> **Instructions to follow**
Lines from the one with "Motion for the" through the end of the listing below should be set down exactly, with no other line included.

> **Given information**
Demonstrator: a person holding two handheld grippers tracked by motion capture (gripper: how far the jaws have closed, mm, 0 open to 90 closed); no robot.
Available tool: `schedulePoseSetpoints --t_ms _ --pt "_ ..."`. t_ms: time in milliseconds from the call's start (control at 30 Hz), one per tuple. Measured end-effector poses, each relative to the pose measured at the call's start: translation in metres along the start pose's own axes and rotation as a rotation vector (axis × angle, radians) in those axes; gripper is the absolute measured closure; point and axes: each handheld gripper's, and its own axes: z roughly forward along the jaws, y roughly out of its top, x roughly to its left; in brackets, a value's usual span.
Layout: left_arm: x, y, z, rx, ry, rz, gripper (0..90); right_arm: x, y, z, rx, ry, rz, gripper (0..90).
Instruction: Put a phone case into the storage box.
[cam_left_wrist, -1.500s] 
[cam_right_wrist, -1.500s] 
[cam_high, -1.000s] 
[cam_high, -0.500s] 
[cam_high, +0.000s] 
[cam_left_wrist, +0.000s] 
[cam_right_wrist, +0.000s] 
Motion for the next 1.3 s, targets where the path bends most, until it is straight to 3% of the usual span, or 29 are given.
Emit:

> **Solved problem**
Motion for the next 1.3 s, targets where the path bends most, until it is straight to 3% of the usual span, or 29 are given.
Emit:

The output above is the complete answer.